Examining the impact of thought substitution on intentional forgetting in induced and naturally occurring dysphoria

Abstract

Two experiments were conducted to determine if natural and induced dysphoria is associated with impaired forgetting and, whether a thought-substitution strategy would ameliorate any observed deficits. Study 1: 36 dysphoric & 36 non-dysphoric participants learnt a series of emotional word pairs. Participants were subsequently presented with some of the cues and were asked to recall the targets or prevent the targets from coming to mind. Half of the participants were provided with substitute words to recall instead of the original targets (aided suppression). At final memory testing, participants were asked to recall the targets to all cues. Dysphoric participants exhibited impaired forgetting, even when using a thought substitution strategy. Non-dysphoric participants, however, were able to use substitutes to suppress words. Study 2: 50 healthy participants initially completed the aided condition of the forgetting task. Participants were then given a positive or negative mood-induction, followed by another version of the forgetting task. Although all participants showed a forgetting effect prior to the mood-induction, only the positive group was successful at forgetting after the mood induction. Taken together, these findings do not support the utility of thought-substitution as an aid to forgetting in individuals in a naturally or induced dysphoric mood.

Publication DOI: https://doi.org/10.1016/j.psychres.2016.04.086
Divisions: College of Health & Life Sciences > School of Psychology
College of Health & Life Sciences > Clinical and Systems Neuroscience
College of Health & Life Sciences
Additional Information: © 2016, Elsevier.

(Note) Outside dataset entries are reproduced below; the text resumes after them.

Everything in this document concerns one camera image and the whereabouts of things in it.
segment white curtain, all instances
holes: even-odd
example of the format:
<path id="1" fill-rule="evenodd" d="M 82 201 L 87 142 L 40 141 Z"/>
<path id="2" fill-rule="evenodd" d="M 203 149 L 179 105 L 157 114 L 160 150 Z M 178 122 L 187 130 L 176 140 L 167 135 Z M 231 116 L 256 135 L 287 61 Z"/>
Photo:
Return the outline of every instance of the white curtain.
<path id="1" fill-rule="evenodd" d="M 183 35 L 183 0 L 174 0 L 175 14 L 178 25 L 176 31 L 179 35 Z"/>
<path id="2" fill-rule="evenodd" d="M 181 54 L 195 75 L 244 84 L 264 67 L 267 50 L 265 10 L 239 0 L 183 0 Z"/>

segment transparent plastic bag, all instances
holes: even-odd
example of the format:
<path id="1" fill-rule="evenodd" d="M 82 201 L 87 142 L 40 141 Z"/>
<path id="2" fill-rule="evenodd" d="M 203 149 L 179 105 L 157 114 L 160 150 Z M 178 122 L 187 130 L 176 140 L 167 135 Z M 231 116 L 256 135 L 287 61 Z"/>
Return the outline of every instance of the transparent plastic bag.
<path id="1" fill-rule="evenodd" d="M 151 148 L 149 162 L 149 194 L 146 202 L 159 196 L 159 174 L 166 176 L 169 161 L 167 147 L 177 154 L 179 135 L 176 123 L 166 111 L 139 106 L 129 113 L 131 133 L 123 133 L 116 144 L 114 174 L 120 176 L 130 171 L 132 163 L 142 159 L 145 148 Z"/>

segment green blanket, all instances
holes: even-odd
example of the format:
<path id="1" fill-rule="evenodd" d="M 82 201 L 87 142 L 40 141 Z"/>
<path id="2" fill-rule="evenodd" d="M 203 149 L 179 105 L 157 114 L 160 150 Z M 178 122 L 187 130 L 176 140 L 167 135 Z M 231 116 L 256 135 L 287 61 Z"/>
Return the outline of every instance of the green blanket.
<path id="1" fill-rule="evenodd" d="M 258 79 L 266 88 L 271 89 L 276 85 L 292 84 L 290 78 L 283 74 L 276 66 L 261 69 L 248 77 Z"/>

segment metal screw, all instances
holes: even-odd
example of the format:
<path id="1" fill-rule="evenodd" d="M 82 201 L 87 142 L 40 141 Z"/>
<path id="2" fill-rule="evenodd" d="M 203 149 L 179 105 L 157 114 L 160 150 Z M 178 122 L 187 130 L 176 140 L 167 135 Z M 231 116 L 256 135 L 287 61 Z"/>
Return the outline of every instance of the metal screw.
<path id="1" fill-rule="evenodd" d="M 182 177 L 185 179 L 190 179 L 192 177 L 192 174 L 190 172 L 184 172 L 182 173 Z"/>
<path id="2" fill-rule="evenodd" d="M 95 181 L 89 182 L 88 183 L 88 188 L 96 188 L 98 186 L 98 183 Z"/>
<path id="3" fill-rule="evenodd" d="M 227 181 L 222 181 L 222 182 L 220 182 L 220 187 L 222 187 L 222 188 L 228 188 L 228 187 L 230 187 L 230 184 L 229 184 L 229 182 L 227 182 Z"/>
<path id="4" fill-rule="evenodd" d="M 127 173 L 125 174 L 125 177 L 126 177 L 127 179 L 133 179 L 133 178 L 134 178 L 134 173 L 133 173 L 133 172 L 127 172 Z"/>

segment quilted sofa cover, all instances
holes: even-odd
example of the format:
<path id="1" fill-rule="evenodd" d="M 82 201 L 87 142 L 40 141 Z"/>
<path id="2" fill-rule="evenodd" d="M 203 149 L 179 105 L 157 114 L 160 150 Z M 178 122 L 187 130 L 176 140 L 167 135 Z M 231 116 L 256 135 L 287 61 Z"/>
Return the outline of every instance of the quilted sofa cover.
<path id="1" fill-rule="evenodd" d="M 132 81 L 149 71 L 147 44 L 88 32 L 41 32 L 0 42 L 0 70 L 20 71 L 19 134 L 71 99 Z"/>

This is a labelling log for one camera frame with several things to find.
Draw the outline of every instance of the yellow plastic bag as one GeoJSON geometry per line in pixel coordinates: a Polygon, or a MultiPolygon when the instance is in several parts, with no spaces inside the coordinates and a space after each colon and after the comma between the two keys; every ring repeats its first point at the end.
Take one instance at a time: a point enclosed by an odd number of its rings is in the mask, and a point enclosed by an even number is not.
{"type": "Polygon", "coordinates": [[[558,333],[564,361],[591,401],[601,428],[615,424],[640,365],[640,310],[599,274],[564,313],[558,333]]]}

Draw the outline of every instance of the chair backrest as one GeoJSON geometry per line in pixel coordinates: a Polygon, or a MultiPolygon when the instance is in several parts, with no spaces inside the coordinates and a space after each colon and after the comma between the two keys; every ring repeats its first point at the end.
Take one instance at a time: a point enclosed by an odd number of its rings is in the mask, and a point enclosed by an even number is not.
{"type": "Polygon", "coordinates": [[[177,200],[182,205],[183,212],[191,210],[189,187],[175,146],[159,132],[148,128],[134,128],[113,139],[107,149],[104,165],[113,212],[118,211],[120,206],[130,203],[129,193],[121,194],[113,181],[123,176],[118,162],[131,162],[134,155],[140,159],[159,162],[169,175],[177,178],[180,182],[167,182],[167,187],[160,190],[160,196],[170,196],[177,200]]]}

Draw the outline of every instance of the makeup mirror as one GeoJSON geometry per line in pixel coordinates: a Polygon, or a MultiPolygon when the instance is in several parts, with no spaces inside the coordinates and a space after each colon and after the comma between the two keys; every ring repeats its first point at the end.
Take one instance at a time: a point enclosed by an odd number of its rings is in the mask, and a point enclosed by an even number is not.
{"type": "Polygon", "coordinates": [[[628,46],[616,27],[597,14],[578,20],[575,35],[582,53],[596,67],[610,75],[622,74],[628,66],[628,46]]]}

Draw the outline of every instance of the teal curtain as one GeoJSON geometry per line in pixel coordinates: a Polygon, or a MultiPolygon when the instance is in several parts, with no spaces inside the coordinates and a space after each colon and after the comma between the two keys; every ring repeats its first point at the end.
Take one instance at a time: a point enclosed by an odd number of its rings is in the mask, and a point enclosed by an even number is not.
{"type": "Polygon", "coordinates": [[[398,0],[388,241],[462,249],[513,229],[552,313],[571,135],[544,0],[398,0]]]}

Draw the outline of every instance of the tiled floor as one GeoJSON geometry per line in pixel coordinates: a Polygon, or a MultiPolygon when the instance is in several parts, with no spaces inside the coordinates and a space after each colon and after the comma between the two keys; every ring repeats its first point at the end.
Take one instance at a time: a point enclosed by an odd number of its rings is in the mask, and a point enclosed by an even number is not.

Licensed under the Creative Commons Attribution-NonCommercial-NoDerivatives 4.0 International http://creativecommons.org/licenses/by-nc-nd/4.0/
Uncontrolled Keywords: dysphoria,induced mood,intentional forgetting,think/no-think,thought substitution,Psychiatry and Mental health,Biological Psychiatry
Publication ISSN: 0165-1781
Last Modified: 18 Mar 2024 08:16
Date Deposited: 18 May 2016 10:35
Full Text Link:
Related URLs: http://www.scop ... tnerID=8YFLogxK (Scopus URL)
PURE Output Type: Article
Published Date: 2016-07-30
Published Online Date: 2016-04-27
Accepted Date: 2016-04-25
Submitted Date: 2015-08-10
Authors: Noreen, Saima
Ridout, Nathan (ORCID Profile 0000-0002-7111-2996)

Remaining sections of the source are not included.